The ready availability of digital devices, such as laptops and smartphones, means that work can be performed more flexibly. It also means, however, that workers are readily available to organisations for more and more of the time, including outside their normal working hours. This ‘always on’ culture has led other countries to introduce a ‘right to disconnect’ from one’s work. The Government committed to introducing a Right to Switch Off for the first time in the UK. This week, the Government’s paper on the Next Steps on the Plan to Make Work Pay revealed that the right would be introduced by a statutory Code of Practice.
Here, we ask: why do we need a right to switch off in the UK? And what opportunities and pitfalls lie ahead as the Government embarks on the next stage of the journey towards a Right to Switch Off?
Work by Soffia et al (2024) building on the Pissarides Review highlights the tension at the heart of constant digital connectivity to our work. The authors observe that technology has improved some aspects of job quality, such as prospects for advancement or promotion and the ability to influence decisions that are important for one’s work. On the other hand, technology has led to some detrimental impacts, including the frequency of work during unsociable hours. Analysis conducted by Piasna (2024) shows that the use of computerised systems has led to the ‘encroachment of paid work beyond its boundaries’, in addition to longer working hours and poorer work-life balance. The way that we interact with digital devices, that are highly addictive, substantially contributes to this ‘always on’ culture.

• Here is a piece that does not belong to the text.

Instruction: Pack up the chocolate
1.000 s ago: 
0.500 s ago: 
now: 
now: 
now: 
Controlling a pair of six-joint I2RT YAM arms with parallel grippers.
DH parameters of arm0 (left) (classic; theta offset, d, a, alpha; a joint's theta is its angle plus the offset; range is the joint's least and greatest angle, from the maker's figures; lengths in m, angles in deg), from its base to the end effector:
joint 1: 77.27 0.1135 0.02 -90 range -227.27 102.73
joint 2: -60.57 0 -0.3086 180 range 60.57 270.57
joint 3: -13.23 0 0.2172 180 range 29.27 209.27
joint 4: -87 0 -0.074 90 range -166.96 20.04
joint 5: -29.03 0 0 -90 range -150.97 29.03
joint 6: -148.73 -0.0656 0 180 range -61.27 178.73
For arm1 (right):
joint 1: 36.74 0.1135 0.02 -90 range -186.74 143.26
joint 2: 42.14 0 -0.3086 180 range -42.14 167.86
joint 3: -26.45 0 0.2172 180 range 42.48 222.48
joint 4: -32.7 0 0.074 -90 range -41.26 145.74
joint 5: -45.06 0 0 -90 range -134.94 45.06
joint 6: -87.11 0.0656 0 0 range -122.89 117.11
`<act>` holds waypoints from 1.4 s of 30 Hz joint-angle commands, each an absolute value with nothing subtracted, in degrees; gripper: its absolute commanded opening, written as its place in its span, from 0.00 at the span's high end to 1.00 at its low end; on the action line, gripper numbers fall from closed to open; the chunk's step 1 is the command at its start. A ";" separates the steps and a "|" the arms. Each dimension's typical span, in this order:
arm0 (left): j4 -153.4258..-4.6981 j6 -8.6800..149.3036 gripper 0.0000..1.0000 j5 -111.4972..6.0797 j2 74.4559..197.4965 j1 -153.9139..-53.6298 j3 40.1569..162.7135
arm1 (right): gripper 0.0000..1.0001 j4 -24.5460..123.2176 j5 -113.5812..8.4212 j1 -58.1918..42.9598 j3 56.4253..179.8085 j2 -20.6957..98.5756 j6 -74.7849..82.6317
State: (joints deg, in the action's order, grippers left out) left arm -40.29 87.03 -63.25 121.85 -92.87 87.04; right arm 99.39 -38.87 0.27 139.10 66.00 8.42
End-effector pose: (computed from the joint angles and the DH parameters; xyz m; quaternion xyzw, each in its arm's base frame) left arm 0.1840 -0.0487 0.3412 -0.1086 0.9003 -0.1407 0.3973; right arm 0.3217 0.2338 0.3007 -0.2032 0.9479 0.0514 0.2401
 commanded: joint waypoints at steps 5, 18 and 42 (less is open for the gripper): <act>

The right to disconnect, or the ‘Right to Switch Off’, is key to allowing workers and organisations to benefit from the flexibility enabled by digital technologies, whilst guarding against the risks to workers discussed below. The urgent need for a right to disconnect has been recognised internationally by legislators in France, Spain, Australia, and elsewhere. In other jurisdictions, statutory Codes of Practice have been introduced, including in the Republic of Ireland. In the UK, some employers’ and workers’ representatives have come to agreement on the need to support flexibility and guard against pressures to work longer hours or interrupt rest and personal time. There is a clear need for concerted action on this problem for the benefit of workers and, as we argue below, employers and society at large.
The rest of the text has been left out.